_Task to carry out:_
List, from the lines below, each one with "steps" in it.

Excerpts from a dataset
⟨
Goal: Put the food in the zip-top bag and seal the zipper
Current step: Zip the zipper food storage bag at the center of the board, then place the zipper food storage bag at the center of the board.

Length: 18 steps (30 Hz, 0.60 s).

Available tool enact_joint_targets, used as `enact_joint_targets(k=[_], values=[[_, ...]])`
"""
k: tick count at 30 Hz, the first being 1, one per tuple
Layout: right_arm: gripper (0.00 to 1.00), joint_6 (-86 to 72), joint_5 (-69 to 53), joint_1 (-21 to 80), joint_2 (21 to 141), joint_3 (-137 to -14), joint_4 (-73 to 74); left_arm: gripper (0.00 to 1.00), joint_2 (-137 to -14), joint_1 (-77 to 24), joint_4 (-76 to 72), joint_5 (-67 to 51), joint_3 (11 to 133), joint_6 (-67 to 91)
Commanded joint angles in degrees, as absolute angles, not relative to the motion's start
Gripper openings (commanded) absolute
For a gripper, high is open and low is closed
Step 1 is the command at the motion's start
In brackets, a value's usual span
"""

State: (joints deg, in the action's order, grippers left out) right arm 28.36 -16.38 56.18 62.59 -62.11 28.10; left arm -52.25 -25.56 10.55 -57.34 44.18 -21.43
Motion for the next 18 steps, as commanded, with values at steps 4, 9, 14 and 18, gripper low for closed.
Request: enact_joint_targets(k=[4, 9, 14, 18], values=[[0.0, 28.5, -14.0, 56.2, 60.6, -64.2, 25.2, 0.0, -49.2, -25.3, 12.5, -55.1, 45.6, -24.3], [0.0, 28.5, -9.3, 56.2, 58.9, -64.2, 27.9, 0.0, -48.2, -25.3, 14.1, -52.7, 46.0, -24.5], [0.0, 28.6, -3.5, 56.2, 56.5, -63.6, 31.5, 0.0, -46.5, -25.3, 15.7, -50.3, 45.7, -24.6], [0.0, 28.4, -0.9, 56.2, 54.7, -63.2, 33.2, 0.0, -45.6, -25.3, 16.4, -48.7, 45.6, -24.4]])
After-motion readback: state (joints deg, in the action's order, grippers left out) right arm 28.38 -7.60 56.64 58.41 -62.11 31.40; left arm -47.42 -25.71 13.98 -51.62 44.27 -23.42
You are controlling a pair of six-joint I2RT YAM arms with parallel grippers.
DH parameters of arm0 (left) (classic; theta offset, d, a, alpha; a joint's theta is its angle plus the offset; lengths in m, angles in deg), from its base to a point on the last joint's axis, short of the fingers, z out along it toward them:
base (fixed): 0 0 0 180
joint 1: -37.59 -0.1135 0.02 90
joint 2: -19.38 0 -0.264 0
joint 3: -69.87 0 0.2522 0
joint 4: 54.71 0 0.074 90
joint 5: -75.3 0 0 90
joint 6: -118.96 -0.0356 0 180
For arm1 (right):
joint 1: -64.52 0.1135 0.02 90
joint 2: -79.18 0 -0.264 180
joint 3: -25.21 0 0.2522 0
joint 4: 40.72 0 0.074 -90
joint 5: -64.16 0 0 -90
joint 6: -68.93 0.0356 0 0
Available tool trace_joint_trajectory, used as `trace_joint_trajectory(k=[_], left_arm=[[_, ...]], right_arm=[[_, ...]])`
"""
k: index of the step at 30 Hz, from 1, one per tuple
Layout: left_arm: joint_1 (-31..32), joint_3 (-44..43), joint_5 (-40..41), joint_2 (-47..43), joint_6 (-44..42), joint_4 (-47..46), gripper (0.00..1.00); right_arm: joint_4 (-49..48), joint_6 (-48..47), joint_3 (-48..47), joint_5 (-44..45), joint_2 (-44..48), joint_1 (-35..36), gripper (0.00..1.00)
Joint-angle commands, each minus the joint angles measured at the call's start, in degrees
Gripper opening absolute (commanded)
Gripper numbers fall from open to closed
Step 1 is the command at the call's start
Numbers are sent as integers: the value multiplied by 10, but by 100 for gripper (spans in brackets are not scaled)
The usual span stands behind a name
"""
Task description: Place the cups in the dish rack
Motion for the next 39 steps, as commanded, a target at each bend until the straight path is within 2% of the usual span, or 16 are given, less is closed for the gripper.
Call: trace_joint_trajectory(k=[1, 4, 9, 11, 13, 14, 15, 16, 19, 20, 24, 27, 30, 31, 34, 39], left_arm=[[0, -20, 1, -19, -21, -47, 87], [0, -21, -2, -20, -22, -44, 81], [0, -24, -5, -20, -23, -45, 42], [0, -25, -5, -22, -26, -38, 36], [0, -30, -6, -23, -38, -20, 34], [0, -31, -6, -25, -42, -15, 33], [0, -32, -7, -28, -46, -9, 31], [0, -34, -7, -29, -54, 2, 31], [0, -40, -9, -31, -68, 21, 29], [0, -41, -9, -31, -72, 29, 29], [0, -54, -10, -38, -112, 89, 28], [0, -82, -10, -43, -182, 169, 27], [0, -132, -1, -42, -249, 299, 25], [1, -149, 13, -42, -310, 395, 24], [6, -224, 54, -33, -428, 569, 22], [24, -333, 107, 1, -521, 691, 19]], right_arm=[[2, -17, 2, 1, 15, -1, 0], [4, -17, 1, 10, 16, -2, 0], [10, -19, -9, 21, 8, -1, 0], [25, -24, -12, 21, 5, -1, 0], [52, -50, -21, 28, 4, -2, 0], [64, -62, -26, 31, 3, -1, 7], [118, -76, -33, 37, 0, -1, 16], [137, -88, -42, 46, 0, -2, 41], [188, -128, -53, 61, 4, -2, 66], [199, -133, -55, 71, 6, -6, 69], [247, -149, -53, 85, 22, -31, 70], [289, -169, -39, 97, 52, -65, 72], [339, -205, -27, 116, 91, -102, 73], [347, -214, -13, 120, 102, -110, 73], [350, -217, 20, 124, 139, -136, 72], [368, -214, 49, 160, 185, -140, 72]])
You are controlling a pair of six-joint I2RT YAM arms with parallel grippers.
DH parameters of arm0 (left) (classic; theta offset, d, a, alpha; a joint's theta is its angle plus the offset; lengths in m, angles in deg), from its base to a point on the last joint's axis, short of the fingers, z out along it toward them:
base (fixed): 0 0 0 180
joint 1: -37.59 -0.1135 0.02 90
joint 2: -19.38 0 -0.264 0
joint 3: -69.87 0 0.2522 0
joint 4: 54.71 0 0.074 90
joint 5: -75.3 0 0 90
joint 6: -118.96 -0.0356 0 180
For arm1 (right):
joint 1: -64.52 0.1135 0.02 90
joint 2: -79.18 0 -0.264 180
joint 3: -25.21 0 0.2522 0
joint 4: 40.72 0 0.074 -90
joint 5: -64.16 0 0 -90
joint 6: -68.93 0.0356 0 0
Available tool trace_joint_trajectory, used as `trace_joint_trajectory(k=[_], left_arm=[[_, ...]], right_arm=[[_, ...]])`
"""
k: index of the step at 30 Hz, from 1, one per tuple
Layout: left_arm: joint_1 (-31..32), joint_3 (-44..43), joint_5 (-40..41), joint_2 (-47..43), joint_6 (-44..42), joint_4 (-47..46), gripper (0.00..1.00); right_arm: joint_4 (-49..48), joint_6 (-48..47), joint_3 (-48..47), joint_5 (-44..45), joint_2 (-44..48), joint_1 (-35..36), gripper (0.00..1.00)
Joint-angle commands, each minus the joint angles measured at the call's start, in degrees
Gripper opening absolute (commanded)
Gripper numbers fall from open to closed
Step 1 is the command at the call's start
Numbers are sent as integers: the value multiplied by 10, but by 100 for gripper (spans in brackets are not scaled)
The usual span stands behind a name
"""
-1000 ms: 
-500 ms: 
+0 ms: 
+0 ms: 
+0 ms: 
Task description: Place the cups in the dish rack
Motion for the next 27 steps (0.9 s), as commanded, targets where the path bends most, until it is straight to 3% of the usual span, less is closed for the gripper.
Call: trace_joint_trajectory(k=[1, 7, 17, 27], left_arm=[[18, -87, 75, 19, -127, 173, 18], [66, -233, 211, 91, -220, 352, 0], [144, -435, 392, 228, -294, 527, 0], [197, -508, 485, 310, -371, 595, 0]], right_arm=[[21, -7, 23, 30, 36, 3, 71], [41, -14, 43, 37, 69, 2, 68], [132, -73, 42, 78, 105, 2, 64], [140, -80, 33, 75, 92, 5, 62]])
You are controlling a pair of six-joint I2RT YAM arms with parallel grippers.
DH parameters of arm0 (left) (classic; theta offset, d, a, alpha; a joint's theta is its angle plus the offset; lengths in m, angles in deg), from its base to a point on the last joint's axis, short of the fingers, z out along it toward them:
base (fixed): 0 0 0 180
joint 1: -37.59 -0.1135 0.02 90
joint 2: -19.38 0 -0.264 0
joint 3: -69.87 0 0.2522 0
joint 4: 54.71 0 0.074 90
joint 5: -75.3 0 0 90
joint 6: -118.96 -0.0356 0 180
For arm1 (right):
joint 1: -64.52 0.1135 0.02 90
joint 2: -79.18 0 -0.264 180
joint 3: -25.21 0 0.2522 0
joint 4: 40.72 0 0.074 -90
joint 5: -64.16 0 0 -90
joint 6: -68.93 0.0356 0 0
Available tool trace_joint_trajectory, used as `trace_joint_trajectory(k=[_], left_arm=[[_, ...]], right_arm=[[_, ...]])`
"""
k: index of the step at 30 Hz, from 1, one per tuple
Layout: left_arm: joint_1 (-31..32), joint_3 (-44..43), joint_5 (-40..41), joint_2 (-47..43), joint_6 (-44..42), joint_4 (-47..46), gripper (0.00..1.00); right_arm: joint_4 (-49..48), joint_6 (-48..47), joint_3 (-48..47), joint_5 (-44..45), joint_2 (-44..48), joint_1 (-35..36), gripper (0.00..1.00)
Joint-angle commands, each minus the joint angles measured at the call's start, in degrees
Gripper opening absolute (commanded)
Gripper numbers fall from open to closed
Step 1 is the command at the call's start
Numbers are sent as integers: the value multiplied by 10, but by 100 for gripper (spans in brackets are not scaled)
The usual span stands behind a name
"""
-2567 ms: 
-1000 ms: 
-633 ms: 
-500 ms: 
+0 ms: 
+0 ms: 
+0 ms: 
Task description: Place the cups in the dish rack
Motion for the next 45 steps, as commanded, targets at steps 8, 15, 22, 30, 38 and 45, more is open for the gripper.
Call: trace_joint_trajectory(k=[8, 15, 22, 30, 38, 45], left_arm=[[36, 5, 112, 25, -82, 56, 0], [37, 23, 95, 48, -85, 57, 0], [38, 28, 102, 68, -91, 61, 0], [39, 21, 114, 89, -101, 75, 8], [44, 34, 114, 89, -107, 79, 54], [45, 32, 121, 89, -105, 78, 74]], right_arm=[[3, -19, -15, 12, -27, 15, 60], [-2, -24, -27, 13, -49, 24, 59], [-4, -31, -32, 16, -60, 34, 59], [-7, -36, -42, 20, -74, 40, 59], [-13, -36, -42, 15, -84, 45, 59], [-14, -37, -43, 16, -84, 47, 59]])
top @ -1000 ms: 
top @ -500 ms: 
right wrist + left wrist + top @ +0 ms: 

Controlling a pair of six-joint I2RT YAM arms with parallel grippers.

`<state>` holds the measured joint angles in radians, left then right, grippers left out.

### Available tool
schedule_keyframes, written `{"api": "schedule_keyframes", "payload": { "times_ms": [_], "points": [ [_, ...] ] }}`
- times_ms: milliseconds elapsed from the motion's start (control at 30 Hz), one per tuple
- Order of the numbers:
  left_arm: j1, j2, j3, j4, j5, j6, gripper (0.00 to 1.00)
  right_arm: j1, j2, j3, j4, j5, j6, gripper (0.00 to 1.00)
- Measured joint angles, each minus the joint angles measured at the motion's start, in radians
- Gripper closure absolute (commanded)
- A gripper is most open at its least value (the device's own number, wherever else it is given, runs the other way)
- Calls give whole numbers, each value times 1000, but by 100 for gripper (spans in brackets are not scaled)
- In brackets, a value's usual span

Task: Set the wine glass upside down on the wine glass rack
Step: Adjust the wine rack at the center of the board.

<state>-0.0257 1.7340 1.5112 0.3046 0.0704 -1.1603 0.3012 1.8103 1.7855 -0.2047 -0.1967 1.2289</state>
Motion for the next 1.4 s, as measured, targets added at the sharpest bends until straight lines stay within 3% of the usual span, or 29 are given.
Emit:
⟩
_Result below:_
Length: 18 steps (30 Hz, 0.60 s).
Motion for the next 18 steps, as commanded, with values at steps 4, 9, 14 and 18, gripper low for closed.
Motion for the next 39 steps, as commanded, a target at each bend until the straight path is within 2% of the usual span, or 16 are given, less is closed for the gripper.
Motion for the next 27 steps (0.9 s), as commanded, targets where the path bends most, until it is straight to 3% of the usual span, less is closed for the gripper.
Motion for the next 45 steps, as commanded, targets at steps 8, 15, 22, 30, 38 and 45, more is open for the gripper.

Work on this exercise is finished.